The M2 may sound like it’s better, but it’s a base level disc next to the M1 Pro, M1 Max and M1 Ultra that drives the $ 2,000+ MacBook Pro models. It’s easy to be swayed by Apple’s statistics, which boast that the M2 processor has a 35 percent more powerful GPU, 18 percent faster CPU and 40 percent faster neural engine compared to the M1. But it is not quite enough for most professionals who need more computing power. (The M2, like the M1, still supports only one external monitor, unlike the M1 Pro and above.)
The M2 did well. Most of the time I did not get any hiccups. On busier days, when I had about 20 tabs open on Google Chrome and several apps running in the background at the same time, it felt a little sluggish; there was a bit of a delay when switching between tabs and windows, and I managed to activate the dreaded rainbow wheel a few times.

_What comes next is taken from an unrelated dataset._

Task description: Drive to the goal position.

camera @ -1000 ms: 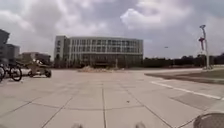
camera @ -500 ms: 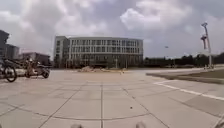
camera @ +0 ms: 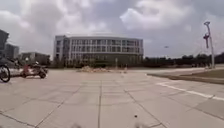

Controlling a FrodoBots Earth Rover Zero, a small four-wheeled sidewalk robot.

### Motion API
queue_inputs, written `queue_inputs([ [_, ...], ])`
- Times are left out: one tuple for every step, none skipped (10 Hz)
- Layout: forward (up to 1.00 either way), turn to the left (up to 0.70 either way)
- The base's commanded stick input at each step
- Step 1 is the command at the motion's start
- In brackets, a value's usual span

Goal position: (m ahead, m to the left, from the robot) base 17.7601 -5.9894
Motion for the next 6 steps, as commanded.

I uploaded 4K Pro Res files shot on the iPhone 13 Pro to Final Cut Pro and edited one stream on the timeline. I applied a light gradient, along with some other built-in effects and saw some stuttering throughout. I did not really change the footage that many, but this MacBook Pro struggled with even the slightest color adjustments (and the rainbow wheel made a few appearances).

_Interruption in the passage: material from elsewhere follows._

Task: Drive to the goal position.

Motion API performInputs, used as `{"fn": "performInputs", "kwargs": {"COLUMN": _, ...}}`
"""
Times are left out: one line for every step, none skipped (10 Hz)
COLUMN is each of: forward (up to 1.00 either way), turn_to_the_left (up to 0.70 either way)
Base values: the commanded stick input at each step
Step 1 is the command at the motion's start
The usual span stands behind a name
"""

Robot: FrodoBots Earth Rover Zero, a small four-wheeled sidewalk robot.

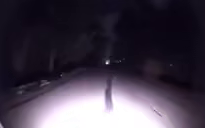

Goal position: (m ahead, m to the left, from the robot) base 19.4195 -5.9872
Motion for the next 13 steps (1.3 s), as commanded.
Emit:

Editing photos with applications like Pixelmator and Adobe Photoshop felt much smoother. The Mac stuttered here and there while I adjusted sliders, added slight bits of rotation, and made small changes to color. But it still managed to drift through a multitude of layers and effects to achieve the desired look – without the fans ever kicking in.
This is the main difference in power between this MacBook Pro and the new MacBook Air — it has a fan. When the fan kicks in, the MacBook Pro can draw a little more power over sustained periods. It also has slightly better battery life. I usually had to plug in after eight hours on weekdays.
A difficult sale
This all does not mean that the 13-inch MacBook Pro is completely useless for heavy tasks, but it probably will not be enough for anyone who regularly deals with processor-intensive workloads. If this is you, I think it’s worth saving your cash and instead going for the base version of the 14-inch MacBook Pro.
If you just need a good, new laptop, wait for the upcoming MacBook Air. You get a slightly larger, more modern screen, a better webcam, nicer speakers and fast charging support, all in one overall lighter package (and fun colors!). This MacBook Pro remains an awkward middle child and does not bring nearly enough to the table to be worth it.